Wine Has Sommeliers. Now, Beer Has Cicerones
If you've been to a fancy restaurant, you've probably seen a sommelier — those wine experts who make sure you get the best possible match for your meal. But what if you don't want a chardonnay or pinot? What if you want a nice cold beer?
A new program is working to bring this same level of knowledge to the world of malt and hops by turning out batches of certified beer experts known as Cicerones.
Ray Daniels, a Chicago brewer, started the Cicerone program five years ago. And he jokes that he did so for a fairly simple reason: bad beer.

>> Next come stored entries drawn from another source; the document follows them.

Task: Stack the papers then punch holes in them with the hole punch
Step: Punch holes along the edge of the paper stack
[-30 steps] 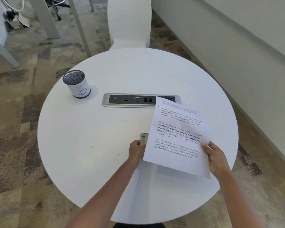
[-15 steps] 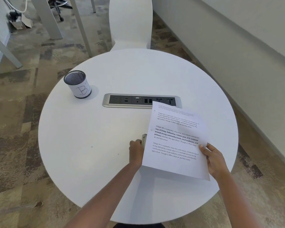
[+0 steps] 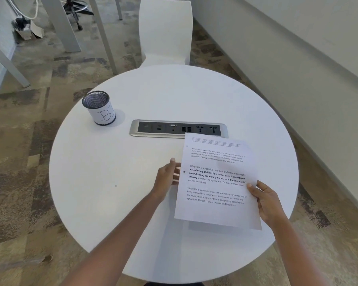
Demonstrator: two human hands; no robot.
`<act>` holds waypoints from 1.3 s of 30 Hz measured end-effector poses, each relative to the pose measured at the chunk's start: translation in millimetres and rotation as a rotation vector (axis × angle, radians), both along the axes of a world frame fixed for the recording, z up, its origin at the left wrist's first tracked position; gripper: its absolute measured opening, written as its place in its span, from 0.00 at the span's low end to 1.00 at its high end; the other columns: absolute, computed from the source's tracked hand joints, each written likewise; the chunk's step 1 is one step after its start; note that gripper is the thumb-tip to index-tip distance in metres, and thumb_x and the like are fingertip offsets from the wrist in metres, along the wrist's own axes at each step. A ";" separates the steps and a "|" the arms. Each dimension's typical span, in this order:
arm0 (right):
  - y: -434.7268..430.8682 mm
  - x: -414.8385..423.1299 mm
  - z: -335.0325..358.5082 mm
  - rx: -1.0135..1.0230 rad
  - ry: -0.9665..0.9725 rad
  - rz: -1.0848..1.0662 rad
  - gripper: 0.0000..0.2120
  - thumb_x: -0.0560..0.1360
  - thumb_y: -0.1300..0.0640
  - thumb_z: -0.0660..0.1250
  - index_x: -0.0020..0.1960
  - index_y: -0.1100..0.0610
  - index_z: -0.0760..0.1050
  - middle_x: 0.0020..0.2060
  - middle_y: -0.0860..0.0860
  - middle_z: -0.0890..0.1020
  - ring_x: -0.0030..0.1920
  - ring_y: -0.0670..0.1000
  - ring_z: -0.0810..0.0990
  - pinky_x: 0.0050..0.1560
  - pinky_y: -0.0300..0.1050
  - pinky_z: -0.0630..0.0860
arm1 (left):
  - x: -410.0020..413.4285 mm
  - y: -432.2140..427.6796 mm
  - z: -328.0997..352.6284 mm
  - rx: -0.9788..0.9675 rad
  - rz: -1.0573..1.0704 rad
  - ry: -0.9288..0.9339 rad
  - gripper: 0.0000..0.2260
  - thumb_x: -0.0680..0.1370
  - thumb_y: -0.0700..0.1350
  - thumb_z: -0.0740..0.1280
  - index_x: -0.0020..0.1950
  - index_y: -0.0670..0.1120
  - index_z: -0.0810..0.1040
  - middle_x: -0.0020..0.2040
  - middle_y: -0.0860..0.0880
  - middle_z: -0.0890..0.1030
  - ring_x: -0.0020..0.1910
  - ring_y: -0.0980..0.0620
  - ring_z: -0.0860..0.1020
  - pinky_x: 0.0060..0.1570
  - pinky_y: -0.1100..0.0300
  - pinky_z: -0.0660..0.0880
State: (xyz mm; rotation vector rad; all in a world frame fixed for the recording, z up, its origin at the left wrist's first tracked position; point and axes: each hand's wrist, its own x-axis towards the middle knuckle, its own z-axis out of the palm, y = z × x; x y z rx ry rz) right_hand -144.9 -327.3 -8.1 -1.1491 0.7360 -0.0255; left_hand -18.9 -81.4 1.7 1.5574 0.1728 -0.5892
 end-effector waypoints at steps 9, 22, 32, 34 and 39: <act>17.7 8.1 2.6 -0.085 0.035 0.153 0.09 0.76 0.64 0.62 0.50 0.56 0.79 0.39 0.50 0.87 0.37 0.48 0.85 0.37 0.43 0.83 | 27.9 17.9 10.6 -0.083 0.000 -0.098 0.10 0.78 0.36 0.61 0.57 0.44 0.75 0.37 0.49 0.76 0.32 0.60 0.80 0.29 0.70 0.76; 44.1 17.4 -8.0 -0.257 0.310 0.263 0.08 0.75 0.66 0.64 0.52 0.63 0.78 0.43 0.59 0.82 0.37 0.54 0.80 0.37 0.43 0.76 | 21.6 31.2 -27.9 0.309 0.082 -0.034 0.12 0.74 0.33 0.64 0.56 0.37 0.79 0.43 0.41 0.80 0.44 0.45 0.77 0.55 0.46 0.76; 48.0 18.6 -4.6 -0.213 0.218 0.141 0.08 0.74 0.66 0.64 0.44 0.54 0.79 0.38 0.52 0.84 0.34 0.52 0.81 0.35 0.43 0.77 | 24.2 30.1 -18.5 0.163 0.176 -0.159 0.10 0.75 0.33 0.65 0.55 0.37 0.79 0.33 0.49 0.76 0.38 0.47 0.72 0.46 0.55 0.72; 46.9 18.2 -4.5 -0.195 0.205 0.126 0.08 0.74 0.66 0.64 0.45 0.55 0.79 0.37 0.53 0.85 0.33 0.51 0.82 0.35 0.43 0.78 | 24.3 31.0 -17.3 0.130 0.180 -0.143 0.10 0.75 0.33 0.64 0.55 0.37 0.79 0.35 0.48 0.78 0.37 0.48 0.73 0.43 0.56 0.73; 45.4 17.1 -4.4 -0.143 0.174 0.120 0.08 0.73 0.68 0.65 0.45 0.57 0.79 0.31 0.49 0.86 0.29 0.49 0.84 0.31 0.42 0.81 | 23.3 33.7 -19.5 0.098 0.182 -0.099 0.11 0.75 0.32 0.63 0.56 0.35 0.79 0.47 0.41 0.80 0.42 0.46 0.74 0.42 0.58 0.72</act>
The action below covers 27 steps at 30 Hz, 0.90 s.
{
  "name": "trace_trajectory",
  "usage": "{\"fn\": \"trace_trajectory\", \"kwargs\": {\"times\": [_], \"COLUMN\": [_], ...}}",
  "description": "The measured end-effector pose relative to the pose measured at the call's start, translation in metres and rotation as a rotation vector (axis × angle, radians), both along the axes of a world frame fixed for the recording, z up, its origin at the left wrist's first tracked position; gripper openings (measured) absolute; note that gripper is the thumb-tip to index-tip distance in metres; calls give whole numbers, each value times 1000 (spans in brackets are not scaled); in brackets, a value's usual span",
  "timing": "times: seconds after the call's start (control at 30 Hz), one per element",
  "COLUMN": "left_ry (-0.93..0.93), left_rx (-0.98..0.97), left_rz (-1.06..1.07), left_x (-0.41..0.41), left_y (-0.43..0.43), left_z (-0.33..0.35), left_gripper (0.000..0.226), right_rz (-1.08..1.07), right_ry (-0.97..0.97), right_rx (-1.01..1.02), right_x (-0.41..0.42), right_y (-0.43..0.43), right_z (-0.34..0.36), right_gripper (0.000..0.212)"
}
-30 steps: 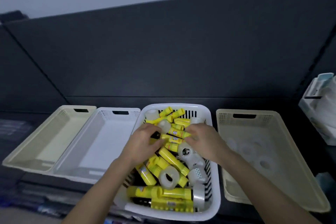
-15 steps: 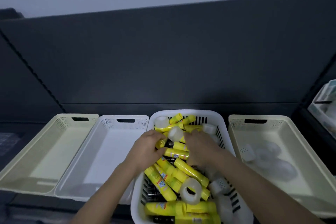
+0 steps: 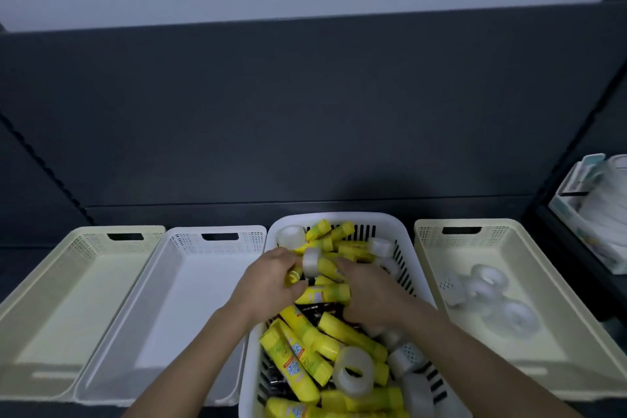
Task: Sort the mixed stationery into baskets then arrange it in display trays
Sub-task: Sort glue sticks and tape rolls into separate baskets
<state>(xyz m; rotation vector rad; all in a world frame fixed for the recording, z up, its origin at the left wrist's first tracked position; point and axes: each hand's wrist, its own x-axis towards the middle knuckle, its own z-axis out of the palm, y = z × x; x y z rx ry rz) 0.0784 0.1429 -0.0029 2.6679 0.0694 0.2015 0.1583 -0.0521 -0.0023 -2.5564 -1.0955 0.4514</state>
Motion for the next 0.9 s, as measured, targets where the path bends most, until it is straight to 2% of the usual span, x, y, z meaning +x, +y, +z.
{"fn": "trace_trajectory", "kwargs": {"times": [0.1,0.23,0.33,0.4,0.5,0.6,0.7,0.77,0.9], "left_ry": [2,1,11,19,13,19,57,89,227], "left_rx": [-22,-52,-79,-92,-107,-97,7,151,461], "left_rz": [-13,-15,-14,-26,-29,-38,-97,-112,-37], "left_x": [0,0,0,0,-3,-8,-10,-7,4], "left_y": [1,4,5,8,11,13,5,-6,-35], "left_z": [1,1,2,3,4,4,7,9,12], "left_gripper": [32,34,40,44,41,39,44,51,50], "right_rz": [-11,-138,-253,-221,-187,-296,-262,-242,-465], "right_ry": [-19,26,189,230,179,110,110,140,254], "right_rx": [73,280,403,383,309,346,358,336,495], "right_x": [-4,-1,7,6,4,7,7,2,0], "right_y": [-4,-11,-14,-13,-10,-8,-4,0,0], "right_z": [0,8,20,24,25,34,42,39,25], "right_gripper": [68,43,50,54,52,48,43,39,29]}}
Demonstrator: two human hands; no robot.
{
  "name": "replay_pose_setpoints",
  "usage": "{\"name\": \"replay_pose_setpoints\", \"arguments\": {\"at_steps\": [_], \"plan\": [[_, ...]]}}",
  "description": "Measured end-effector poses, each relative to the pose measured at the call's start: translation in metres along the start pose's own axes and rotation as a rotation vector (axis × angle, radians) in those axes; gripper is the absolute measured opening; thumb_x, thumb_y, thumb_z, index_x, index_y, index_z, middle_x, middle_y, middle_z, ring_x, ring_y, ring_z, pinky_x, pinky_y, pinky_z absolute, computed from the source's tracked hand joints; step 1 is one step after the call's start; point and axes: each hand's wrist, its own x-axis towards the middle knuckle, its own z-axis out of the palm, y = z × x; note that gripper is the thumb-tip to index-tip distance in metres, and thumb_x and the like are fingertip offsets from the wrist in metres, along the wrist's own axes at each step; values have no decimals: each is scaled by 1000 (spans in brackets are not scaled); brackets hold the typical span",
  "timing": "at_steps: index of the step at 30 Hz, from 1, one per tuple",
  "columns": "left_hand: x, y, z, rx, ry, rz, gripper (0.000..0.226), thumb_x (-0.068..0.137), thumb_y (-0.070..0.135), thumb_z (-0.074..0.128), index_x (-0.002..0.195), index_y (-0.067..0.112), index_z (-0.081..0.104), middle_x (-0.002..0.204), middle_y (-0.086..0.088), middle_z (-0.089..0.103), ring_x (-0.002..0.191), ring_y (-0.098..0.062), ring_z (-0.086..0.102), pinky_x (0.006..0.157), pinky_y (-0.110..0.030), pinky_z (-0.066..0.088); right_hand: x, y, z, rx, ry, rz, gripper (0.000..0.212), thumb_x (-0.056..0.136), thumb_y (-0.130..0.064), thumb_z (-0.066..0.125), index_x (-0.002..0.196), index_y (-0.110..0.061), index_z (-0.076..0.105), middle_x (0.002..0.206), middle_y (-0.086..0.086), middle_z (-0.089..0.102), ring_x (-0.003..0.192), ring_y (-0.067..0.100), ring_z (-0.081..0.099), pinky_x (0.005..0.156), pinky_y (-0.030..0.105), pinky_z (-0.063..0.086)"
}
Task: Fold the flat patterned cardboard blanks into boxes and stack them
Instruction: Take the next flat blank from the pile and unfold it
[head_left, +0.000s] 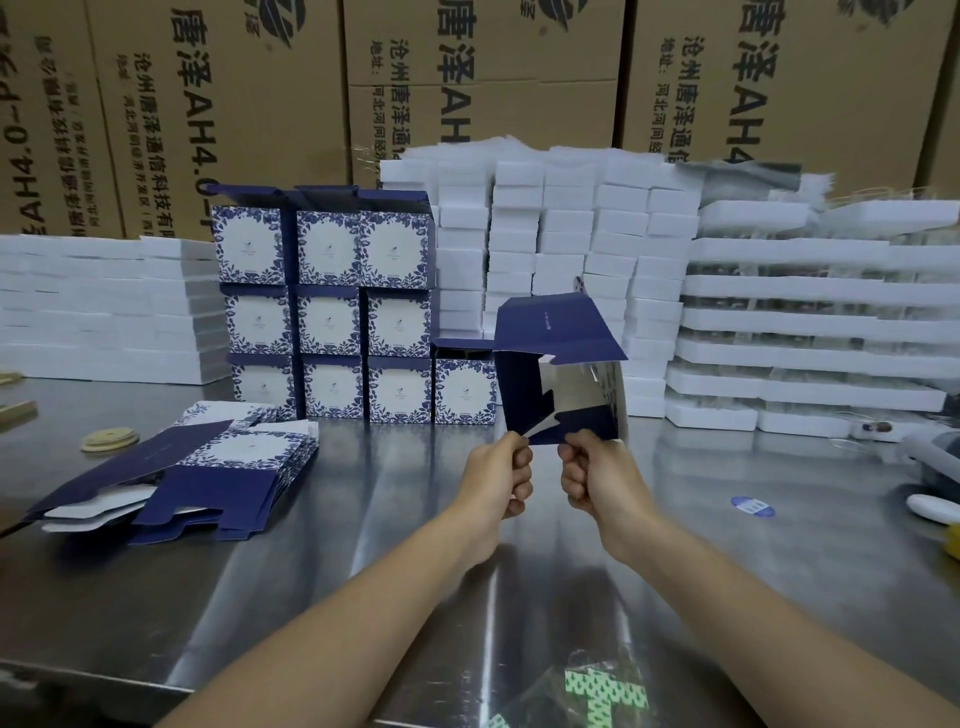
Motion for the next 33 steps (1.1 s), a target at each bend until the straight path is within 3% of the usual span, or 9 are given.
{"name": "replay_pose_setpoints", "arguments": {"at_steps": [5, 12, 20, 24, 28, 33], "plan": [[0, 0, -1, -48, -61, -34, 39, 100, 34, 51, 64, 25, 40, 56, 6, 31, 48, -12, 35, 49, -25, 26, -3, -1, 1, -7, -54, -11, 30, 104, -20, 49, 76, -12, 54, 53, -3, 37, 46, 13, 33, 47, 23, 29], [0, 1, 1, -89, -48, 15, 38, 103, 21, 40, 66, 27, 31, 58, 6, 27, 51, -12, 28, 52, -26, 21, -9, -4, 4, -45, -99, 29, 31, 104, -28, 54, 76, -14, 56, 56, 0, 41, 48, 15, 39, 53, 25, 34], [-2, 0, 1, -81, -43, -16, 46, 103, 30, 47, 58, 27, 35, 56, 6, 29, 48, -13, 31, 53, -27, 24, -5, -3, 3, 0, -52, -5, 34, 105, -19, 43, 72, -15, 50, 56, -2, 34, 48, 13, 29, 49, 25, 24], [-2, 0, 1, -99, -78, -31, 46, 103, 37, 48, 59, 26, 37, 57, 5, 29, 48, -14, 33, 55, -29, 27, -4, -1, 3, 11, -119, 19, 37, 107, -22, 44, 72, -15, 54, 56, -1, 37, 49, 13, 33, 46, 22, 31], [-2, 0, 2, -145, -67, -9, 45, 106, 29, 41, 60, 28, 35, 54, 6, 29, 48, -12, 29, 55, -29, 26, -6, 1, 5, -29, -171, 23, 39, 107, -28, 48, 70, -17, 55, 57, 0, 38, 49, 15, 36, 49, 22, 35], [-3, 3, 1, -145, -46, -11, 43, 107, 25, 38, 64, 27, 32, 55, 6, 27, 49, -12, 27, 55, -29, 19, -2, 2, 4, 7, -58, 25, 34, 106, -30, 52, 75, -15, 57, 55, 0, 40, 47, 14, 38, 49, 24, 34]]}}
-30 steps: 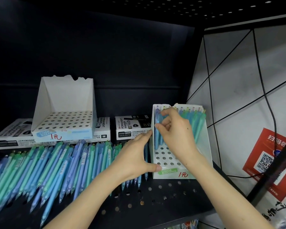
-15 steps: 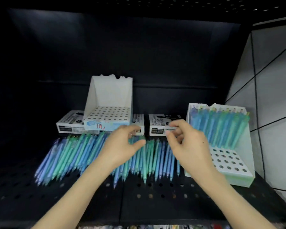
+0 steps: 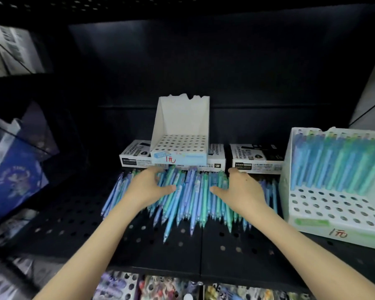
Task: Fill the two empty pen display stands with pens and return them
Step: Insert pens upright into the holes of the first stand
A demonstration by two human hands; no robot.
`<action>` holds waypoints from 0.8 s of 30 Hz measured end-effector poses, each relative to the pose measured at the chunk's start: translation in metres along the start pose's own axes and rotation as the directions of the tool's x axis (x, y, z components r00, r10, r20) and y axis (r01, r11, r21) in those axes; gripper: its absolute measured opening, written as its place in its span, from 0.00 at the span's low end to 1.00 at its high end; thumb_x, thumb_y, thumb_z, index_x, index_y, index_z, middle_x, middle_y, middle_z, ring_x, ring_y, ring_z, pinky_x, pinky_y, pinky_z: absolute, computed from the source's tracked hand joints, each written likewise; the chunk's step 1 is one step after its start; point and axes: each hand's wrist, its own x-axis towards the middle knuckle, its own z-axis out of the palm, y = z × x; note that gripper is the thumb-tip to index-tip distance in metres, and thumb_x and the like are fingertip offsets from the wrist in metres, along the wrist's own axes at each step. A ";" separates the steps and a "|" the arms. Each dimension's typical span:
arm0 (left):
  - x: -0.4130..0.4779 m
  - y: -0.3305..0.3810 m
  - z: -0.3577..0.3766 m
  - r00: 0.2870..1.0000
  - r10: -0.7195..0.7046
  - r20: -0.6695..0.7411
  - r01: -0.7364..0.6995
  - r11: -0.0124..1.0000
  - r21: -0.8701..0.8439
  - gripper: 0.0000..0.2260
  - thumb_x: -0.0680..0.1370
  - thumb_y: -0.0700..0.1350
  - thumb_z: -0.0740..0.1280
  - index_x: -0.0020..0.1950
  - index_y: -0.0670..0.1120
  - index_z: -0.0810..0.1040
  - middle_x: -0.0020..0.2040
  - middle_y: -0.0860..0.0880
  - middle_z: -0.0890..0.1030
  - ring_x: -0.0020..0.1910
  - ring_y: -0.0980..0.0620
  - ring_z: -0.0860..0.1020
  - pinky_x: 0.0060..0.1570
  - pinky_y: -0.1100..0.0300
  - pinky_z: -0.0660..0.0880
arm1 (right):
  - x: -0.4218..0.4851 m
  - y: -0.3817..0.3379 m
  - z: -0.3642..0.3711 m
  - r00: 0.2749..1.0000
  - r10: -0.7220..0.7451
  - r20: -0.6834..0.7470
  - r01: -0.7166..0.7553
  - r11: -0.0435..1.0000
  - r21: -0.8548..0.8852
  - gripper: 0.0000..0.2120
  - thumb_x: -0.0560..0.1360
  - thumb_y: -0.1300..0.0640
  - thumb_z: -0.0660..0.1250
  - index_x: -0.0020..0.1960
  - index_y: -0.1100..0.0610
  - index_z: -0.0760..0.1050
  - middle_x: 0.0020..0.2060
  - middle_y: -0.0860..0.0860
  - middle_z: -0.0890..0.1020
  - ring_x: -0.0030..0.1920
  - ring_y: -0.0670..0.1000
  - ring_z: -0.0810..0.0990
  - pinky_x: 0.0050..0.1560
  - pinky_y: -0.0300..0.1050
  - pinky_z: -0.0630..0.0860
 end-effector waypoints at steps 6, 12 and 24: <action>0.004 0.005 0.008 0.998 -0.049 0.036 0.054 0.988 -0.143 0.29 0.68 0.48 0.76 0.67 0.44 0.71 0.50 0.50 0.76 0.49 0.51 0.75 0.50 0.61 0.71 | -0.007 0.002 0.005 0.999 0.000 -0.033 0.003 0.997 0.075 0.28 0.75 0.43 0.65 0.67 0.59 0.67 0.31 0.50 0.76 0.33 0.50 0.77 0.36 0.44 0.77; 0.007 0.006 0.009 0.993 -0.106 0.046 0.113 0.974 -0.195 0.26 0.68 0.48 0.76 0.63 0.41 0.73 0.58 0.46 0.77 0.52 0.51 0.74 0.52 0.60 0.69 | -0.006 0.004 0.006 1.000 0.021 -0.020 -0.016 0.975 0.222 0.27 0.73 0.47 0.68 0.68 0.58 0.68 0.27 0.46 0.71 0.29 0.46 0.72 0.42 0.45 0.77; 0.010 -0.004 -0.005 0.989 -0.105 0.106 0.125 0.969 -0.214 0.07 0.75 0.43 0.69 0.47 0.39 0.78 0.44 0.44 0.74 0.43 0.49 0.72 0.45 0.60 0.67 | -0.003 0.007 -0.011 0.990 0.133 0.035 -0.134 0.865 0.483 0.16 0.76 0.60 0.65 0.54 0.74 0.74 0.52 0.70 0.77 0.55 0.69 0.75 0.57 0.58 0.74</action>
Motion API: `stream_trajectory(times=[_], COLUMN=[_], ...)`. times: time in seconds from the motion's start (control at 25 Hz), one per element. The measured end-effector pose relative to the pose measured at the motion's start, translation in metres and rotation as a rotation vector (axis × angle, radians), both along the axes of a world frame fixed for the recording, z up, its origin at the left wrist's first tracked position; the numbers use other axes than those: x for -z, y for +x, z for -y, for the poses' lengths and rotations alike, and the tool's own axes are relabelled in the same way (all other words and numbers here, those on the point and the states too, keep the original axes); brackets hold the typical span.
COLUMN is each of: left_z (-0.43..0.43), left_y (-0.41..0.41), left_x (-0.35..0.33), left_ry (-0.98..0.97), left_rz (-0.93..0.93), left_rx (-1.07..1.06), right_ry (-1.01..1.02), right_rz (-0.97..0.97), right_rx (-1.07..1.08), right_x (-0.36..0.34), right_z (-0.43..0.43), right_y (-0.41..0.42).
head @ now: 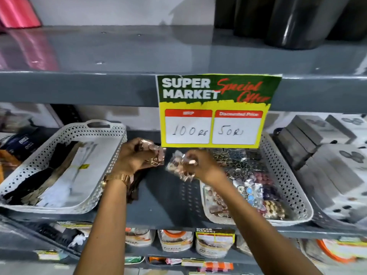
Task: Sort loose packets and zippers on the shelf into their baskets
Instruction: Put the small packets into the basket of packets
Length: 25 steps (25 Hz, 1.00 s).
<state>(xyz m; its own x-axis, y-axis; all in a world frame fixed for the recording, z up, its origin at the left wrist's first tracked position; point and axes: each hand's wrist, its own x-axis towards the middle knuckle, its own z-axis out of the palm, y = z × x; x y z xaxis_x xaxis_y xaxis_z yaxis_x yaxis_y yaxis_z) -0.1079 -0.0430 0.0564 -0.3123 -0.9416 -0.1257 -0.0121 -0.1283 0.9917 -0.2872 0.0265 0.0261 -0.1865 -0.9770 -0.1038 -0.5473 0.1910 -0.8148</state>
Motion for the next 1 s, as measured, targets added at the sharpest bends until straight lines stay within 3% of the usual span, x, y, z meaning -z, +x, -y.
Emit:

"You'd go into a place that had a lot of taps, that you'd think might know their beer. And they really didn't," Daniels sighed. So Daniels came up with the Cicerone exam to standardize a canon of beery knowledge.
There are three levels of of Cicerones, starting out with Certified Beer Servers (an online exam), Cicerones (an in-person test, complete with a tasting component), and the top level of Master Cicerone (an in-person exam lasting two days). The exams focus on five basic components: keeping and serving beer; beer styles; flavor and tasting; brewing process and ingredients; and beer and food pairing.
This may sound a bit complex. And it is: Only about a third of test takers pass (and the numbers are even lower for the Master Cicerone certification). But Daniels stresses that he's not trying to set up some elitist system. Enjoying a beer is a simple pleasure. It's just that beer itself isn't so simple.
"Beer is a fragile product," Daniels notes. "It can be ruined instantly by certain types of handling. So the people in the beer business — from the brewery all the way to the waiter or waitress — need to understand the complexity of beer."
So far, only seven people have achieved the top level of Master Cicerone. But about 900 have passed the regular exam, and an additional 27,000 have become Certified Beer Servers. And the beer world is taking notice.
Many breweries encourage employees — from brewers to servers to distributors — to study for the Cicerone exam. Portland-based craft brewer Widmer Brothers has gone a step further: It pays for exams and sets up study programs, and it will even require the basic level for certain employees by the end of the year.
Widmer's brewing manager, John Eaton, says it makes a lot of sense. "The last thing a brewer wants," he says, "is for a consumer's first interaction with your beer to be not the beer that you wanted them to interact with."
And that bad interaction can happen when there's something wrong with the beer — from dirty keg lines to brewing mishaps — which the Cicerone training will help employees identify. But Eaton says a bad interaction could also happen when someone just doesn't know how to give you the right beer. While wine has its own language, beer servers are often at a loss as to how best to match a drinker to the right beer.
"That's actually one of my biggest pet peeves," Eaton notes, "is people will say something like a dark beer is automatically heavy or bitter — neither of which is necessarily the case. All different colors of beer can be all different ranges of bitterness and can be all different ranges of density."
And when Cicerones study up so that they understand — and can communicate — these differences, there's a better chance that they can help get the right beer into customers' hands. And that's something that any beer lover can drink to.